-- Opening Marker --
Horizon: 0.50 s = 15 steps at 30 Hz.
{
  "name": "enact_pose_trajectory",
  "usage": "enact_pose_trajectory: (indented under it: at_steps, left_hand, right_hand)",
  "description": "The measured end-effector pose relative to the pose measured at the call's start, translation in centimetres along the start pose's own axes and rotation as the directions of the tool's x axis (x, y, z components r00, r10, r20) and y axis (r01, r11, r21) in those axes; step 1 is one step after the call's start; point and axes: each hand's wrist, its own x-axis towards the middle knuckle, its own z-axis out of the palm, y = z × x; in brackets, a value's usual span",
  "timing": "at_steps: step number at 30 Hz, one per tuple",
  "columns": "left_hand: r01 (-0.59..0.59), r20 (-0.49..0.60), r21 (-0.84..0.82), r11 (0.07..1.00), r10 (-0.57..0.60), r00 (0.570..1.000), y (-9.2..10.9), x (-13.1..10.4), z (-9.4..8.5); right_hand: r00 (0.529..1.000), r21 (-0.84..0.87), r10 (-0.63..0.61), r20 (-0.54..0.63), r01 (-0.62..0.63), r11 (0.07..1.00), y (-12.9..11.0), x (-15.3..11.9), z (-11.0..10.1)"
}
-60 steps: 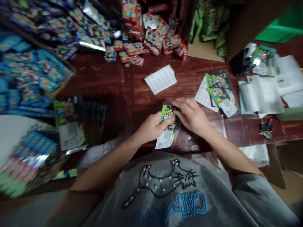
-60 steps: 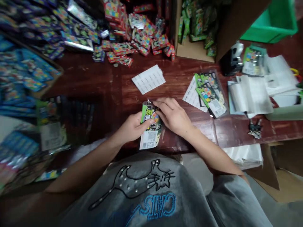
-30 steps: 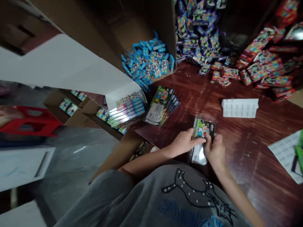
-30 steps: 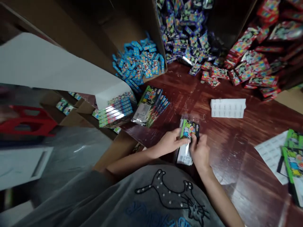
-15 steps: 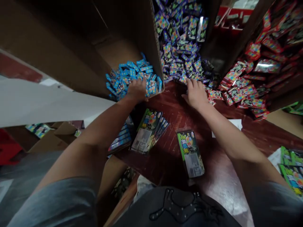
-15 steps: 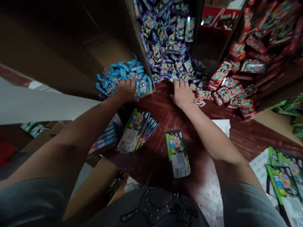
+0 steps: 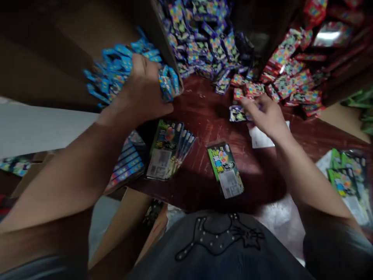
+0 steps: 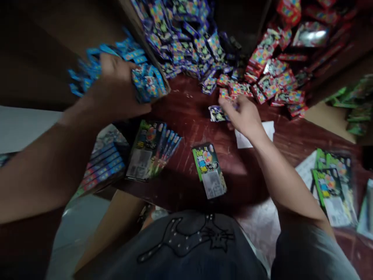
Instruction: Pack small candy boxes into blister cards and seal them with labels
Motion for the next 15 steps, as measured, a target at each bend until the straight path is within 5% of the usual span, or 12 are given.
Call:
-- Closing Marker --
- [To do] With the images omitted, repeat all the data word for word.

- [Solution]
Horizon: 0.50 s = 15 steps at 30 Hz.
{
  "name": "enact_pose_trajectory",
  "usage": "enact_pose_trajectory: (indented under it: at_steps, left_hand, right_hand)",
  "description": "The measured end-effector pose relative to the pose measured at the call's start, translation in centimetres along the start pose's own axes and rotation as the directions of the tool's x axis (x, y, z components r00, r10, r20) and y axis (r01, r11, r21) in those axes; step 1 is one step after the call's start; point and axes: each hand's wrist, its own x-axis towards the middle knuckle, its own z-axis out of the palm, y = z × x; in brackets, a value's usual span",
  "timing": "at_steps: step number at 30 Hz, one per tuple",
  "columns": "left_hand: r01 (-0.59..0.59), r20 (-0.49..0.60), r21 (-0.84..0.82), r11 (0.07..1.00), r10 (-0.57..0.60), r00 (0.570..1.000), y (-9.2..10.9), x (-13.1..10.4), z (-9.4..8.5); right_hand: r00 (0.529..1.000), r21 (-0.84..0.87), r10 (-0.63..0.61), r20 (-0.54..0.63), r01 (-0.62..0.63), r11 (0.07..1.00), y (-12.9..11.0), x (-15.3..11.9), z (-11.0..10.1)"
}
-60 steps: 
-60 steps: 
-30 steps: 
-30 steps: 
-15 steps: 
-15 steps: 
+0 steps: 
+0 steps: 
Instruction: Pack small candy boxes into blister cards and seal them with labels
Motion for the next 15 steps, as measured, a target at each bend until the straight path is within 5% of the usual span, or 12 are given.
Call:

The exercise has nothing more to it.